Description of the task ▸ Only the lines from the one containing "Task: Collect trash" through the end of the entries are to be copied, exactly and without pictures, please.
=== Section Start ===
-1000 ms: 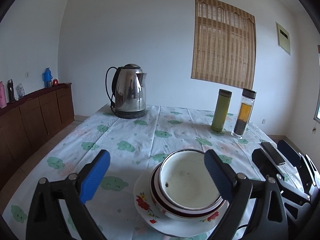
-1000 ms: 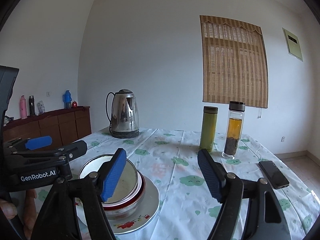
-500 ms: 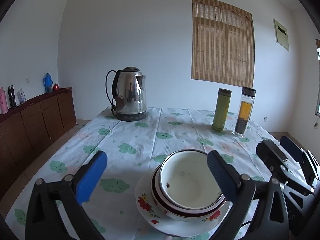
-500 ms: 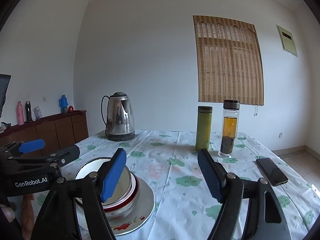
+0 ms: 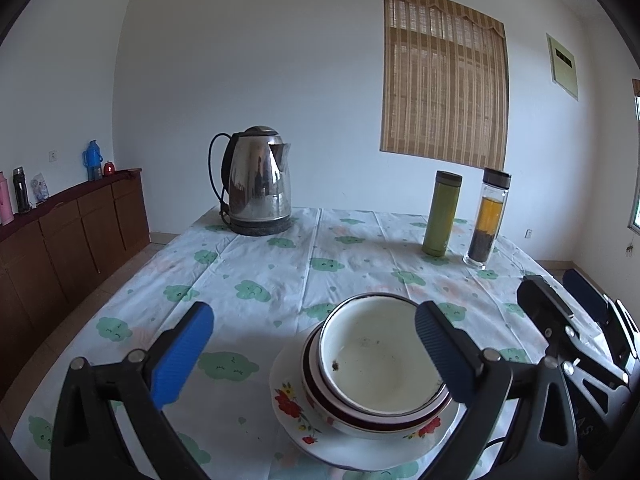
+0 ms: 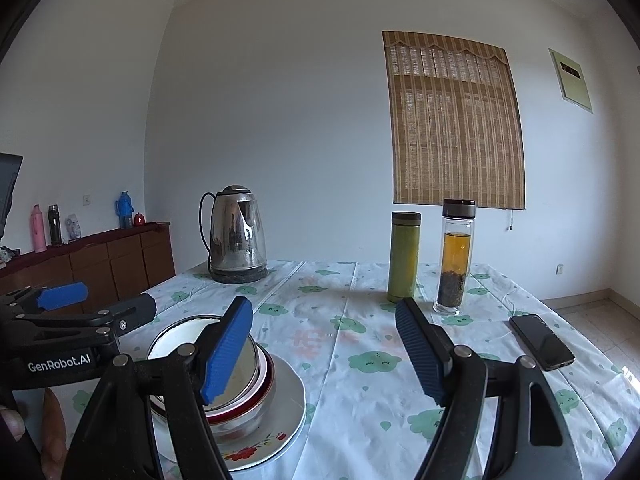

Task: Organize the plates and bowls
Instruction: 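Open both grippers and pull them back from the bowl stack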

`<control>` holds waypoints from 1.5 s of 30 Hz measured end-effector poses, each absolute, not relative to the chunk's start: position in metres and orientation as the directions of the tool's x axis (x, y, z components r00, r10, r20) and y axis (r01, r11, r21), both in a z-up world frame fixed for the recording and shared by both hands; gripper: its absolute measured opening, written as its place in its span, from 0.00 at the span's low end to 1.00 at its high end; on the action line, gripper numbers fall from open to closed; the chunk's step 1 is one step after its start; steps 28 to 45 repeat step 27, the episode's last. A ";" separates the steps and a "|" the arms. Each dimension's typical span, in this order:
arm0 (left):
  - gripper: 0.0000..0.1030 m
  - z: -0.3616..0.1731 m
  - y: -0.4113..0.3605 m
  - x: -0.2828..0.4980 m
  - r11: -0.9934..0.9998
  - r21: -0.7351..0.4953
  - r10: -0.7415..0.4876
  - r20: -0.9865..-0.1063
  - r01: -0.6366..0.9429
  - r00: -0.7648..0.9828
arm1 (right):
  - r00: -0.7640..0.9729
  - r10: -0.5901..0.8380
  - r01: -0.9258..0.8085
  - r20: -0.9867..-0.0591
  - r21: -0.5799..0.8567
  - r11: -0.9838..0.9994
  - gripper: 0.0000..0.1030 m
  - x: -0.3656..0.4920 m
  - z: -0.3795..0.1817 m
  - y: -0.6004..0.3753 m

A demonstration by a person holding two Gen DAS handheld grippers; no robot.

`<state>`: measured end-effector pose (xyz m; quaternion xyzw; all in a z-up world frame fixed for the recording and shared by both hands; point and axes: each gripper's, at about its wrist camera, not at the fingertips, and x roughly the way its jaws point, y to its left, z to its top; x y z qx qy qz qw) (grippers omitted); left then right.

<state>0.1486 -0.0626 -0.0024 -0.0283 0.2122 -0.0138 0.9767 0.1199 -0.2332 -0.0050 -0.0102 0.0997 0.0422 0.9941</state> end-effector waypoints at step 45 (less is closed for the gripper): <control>1.00 -0.002 -0.060 0.150 0.999 -0.027 0.009 -0.408 -0.022 0.913 | 0.977 0.077 -0.083 -0.201 -0.022 0.996 0.74 0.118 -0.005 -0.234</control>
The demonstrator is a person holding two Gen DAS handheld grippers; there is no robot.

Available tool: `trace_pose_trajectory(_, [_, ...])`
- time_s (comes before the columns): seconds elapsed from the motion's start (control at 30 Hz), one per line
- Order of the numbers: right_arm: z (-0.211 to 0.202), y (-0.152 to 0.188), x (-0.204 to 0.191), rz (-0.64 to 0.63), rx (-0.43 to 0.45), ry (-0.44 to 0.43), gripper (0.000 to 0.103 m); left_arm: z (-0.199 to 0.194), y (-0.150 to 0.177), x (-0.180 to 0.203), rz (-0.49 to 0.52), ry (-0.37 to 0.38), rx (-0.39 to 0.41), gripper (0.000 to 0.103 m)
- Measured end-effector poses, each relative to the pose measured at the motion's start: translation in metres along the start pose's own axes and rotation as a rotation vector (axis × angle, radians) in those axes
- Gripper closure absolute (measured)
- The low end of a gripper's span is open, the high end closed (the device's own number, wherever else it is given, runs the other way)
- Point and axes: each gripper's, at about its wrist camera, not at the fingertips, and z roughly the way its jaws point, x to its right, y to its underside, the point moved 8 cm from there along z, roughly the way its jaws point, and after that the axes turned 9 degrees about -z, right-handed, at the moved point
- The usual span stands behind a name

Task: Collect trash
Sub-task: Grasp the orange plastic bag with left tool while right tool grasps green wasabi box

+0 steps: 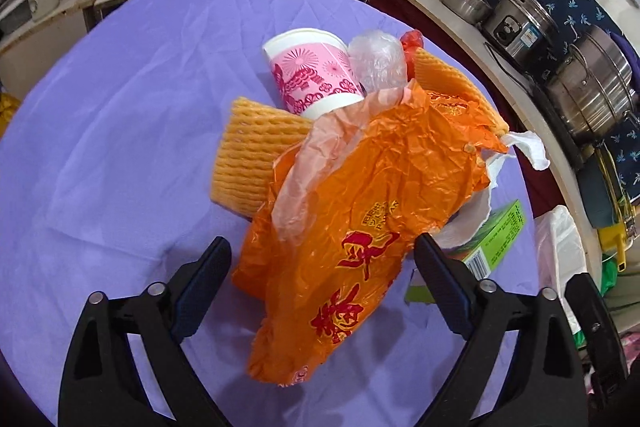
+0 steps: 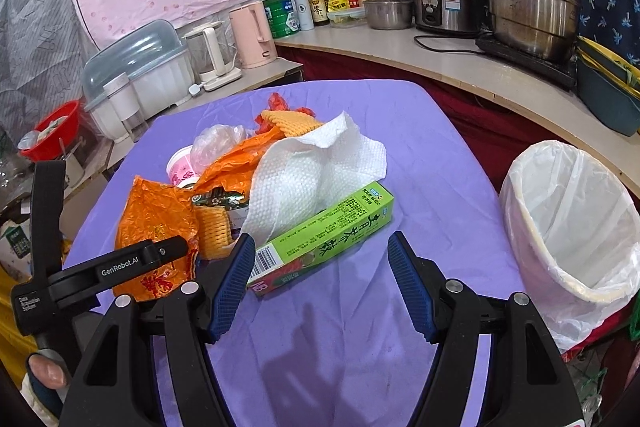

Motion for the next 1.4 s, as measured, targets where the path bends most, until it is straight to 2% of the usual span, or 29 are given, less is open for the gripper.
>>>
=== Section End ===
Response to this exercise ▸
Task: Collect trash
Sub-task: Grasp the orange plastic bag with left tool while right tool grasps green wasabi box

+0 steps: 
+0 steps: 

Motion for the next 1.4 s, as measured, targets where the path bends most, until it is straight to 2% of the usual span, or 29 are given, less is open for the gripper.
>>>

That's the full output for the exercise.